Every game has its inspiration.
Even Pong (which was probably the very first video game) was created with a real sport as its base. Therefore, you can see signs of other games in just about every single modern game, whether it’s in the mechanics, aesthetics, or even the narrative. Alder’s Blood is a perfect example of how interesting inspirations can lead to interesting new experiences, as its roots are very clear. Basically, this is an unexpected child of Bloodborne, XCOM, and Darkest Dungeon. The result is an experience that is as brutal as it is unique – yet, a it’s little bit problematic on consoles.
The narrative of Alder’s Blood is – at the same time – very simple and yet extremely deep.

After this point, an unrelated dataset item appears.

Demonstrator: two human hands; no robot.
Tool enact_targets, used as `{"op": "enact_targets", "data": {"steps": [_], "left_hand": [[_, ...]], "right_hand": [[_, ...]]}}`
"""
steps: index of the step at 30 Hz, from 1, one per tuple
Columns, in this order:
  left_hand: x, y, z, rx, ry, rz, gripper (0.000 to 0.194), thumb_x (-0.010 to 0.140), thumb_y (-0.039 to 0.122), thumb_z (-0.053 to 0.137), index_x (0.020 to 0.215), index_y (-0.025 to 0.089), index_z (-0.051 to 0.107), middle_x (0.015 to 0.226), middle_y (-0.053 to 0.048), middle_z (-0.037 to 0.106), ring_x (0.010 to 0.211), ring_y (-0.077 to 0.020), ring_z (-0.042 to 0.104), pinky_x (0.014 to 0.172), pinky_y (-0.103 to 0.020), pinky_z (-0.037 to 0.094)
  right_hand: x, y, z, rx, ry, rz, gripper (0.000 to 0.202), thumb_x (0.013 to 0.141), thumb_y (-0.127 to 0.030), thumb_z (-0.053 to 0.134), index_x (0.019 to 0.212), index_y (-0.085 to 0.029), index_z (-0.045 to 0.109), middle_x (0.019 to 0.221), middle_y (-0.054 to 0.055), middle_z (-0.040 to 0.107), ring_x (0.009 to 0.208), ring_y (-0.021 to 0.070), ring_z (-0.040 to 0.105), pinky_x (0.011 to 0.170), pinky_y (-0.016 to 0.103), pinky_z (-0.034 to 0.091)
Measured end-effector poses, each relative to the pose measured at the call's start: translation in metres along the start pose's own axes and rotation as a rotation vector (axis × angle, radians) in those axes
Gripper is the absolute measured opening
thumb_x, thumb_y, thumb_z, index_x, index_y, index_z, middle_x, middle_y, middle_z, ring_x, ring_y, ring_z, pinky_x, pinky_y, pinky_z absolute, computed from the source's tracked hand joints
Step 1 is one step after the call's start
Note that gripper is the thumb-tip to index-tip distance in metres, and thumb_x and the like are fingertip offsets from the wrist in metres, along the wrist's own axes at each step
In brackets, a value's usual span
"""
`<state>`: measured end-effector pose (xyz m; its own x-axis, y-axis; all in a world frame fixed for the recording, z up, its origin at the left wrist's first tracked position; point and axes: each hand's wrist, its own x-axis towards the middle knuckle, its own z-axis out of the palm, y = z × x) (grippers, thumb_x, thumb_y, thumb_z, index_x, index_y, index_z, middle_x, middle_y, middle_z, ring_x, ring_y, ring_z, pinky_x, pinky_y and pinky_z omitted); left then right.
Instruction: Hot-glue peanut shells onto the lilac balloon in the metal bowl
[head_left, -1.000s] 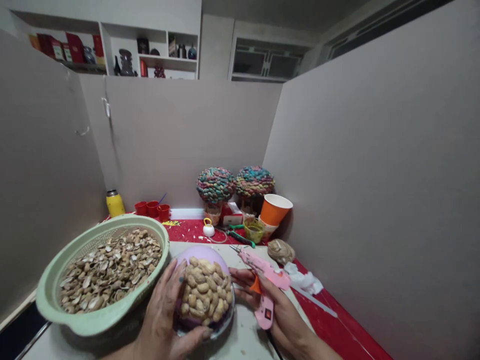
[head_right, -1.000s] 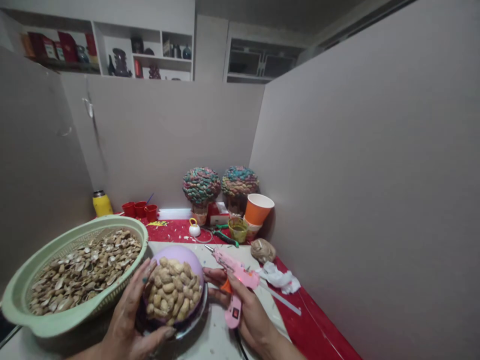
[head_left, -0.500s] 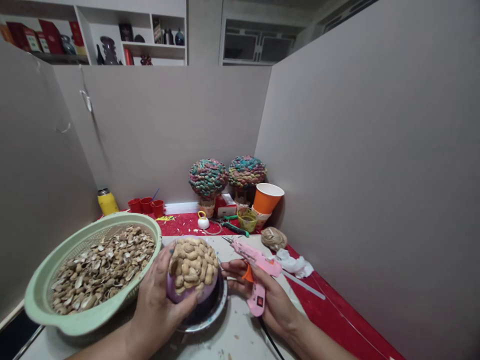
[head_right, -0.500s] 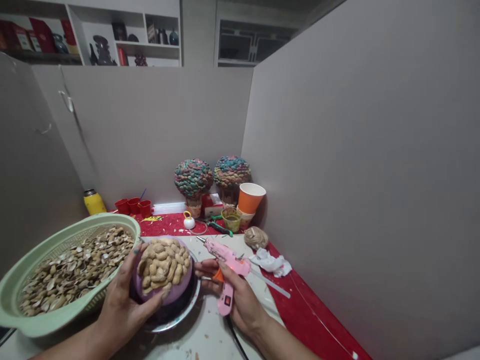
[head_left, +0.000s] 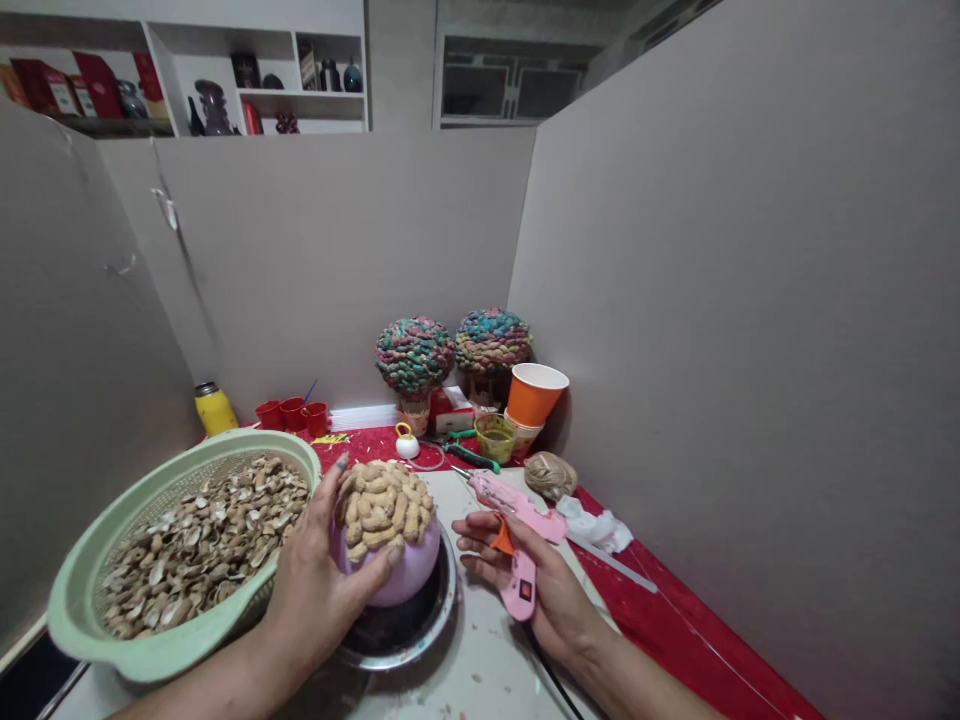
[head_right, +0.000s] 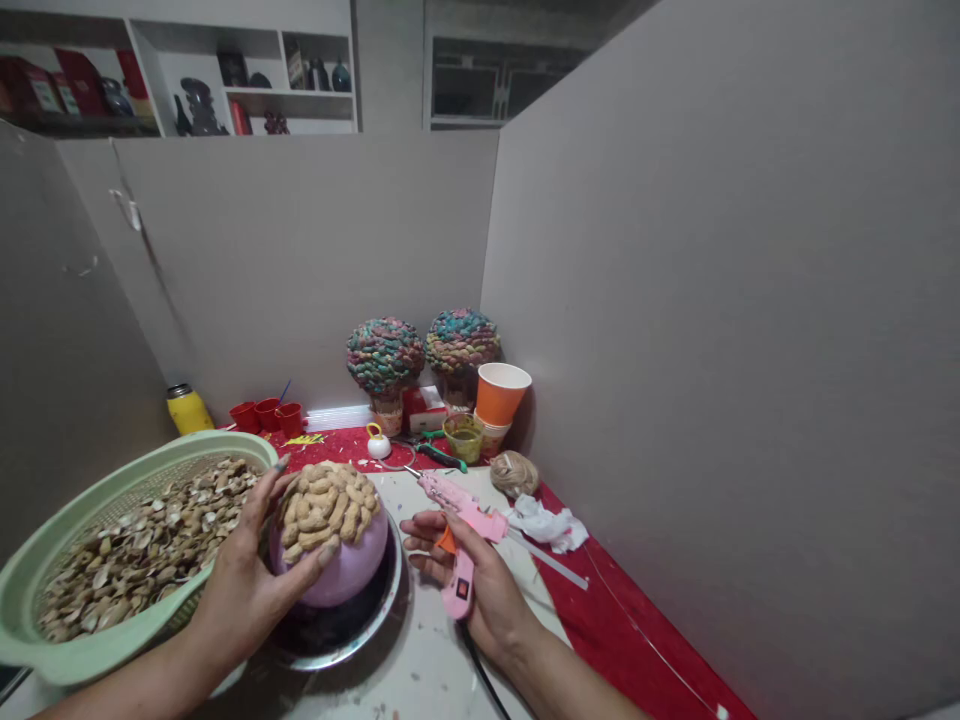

On a superficial level, you learn about the relationship between the hunters and the game’s world – namely, how your exiled group is responsible for fighting against the ever-spreading darkness. Then, if you want to get into the Alder’s Blood lore, there are a whole lot of mysteries involving mutated humans, eldritch creatures, and god-like deities.
Every single aspect of this tale is presented in a distinct 2D hand-drawn style, which is probably the best feature of the game. The sombre world of Alder’s Blood, complete with its shadowy characters and threatening enemies, is matched with animations and character designs that mix a strange juxtaposition of Western and Victorian character elements. This transforms the world of Alder’s Blood into a familiar, but exquisite place, one that holds wonders and perils at every corner.
While exploring the world of Alder’s Blood, you’ll have to deal with two main forms of gameplay, those being resource management and turn-based combat. You control a whole caravan of hunters and, during your travels across the world, you won’t have to only fight the creatures of darkness, but also contend with hunger and lack of resources. These survival aspects add a whole extra layer to the game, as you need to stop to scavenge, at a risk of getting your hunters hurt. However, instead of being an complementary strategy layer, these management elements are more like an annoying and repetitive add-on task.
When it comes to the actual combat, at first glance, Alder’s Blood seems to present an XCOM-like strategic experience. You have an isometric map on which to plan out your moves while dealing with the many unique enemy creatures. The main difference to Alder’s Blood, though, is that this is a game focused on stealth. At all times, you need to be careful not to be seen, heard or even smelled. This leads to a harsh and punishing experience, where any mistake can lead to failure. While this hardcore take on the strategy genre can lead to thrilling moments – particularly in the moments when you overcome the odds when your back is up against the wall – it also leads to frustrating situations where enemies can stun lock your entire party. If you’re up for the challenge, then you may get some enjoyment from the frustration.
Another possible issue could be attributed to the portability of the Switch. On handheld mode (or on a Switch Lite), it can become difficult to identify your characters, enemies and all the HUD elements on the combat screen. Not only are they small; the Alder’s Blood‘s art style can be confusing when there’s too many things happening onscreen at once. Despite that, the game still provides a unique and interesting experience, albeit one directed to a more hardcore player.
Alder's Blood £17.99
Alder’s Blood takes inspirations from different games to create a unique adventure RPG which blends Western and Victorian-style characters. Due to a focus on stealth, its strategy turn-based combat can lead to some frustrating segments, but a distinct art-style and deep world-building transforms the stressful segments into an overall worthwhile experience.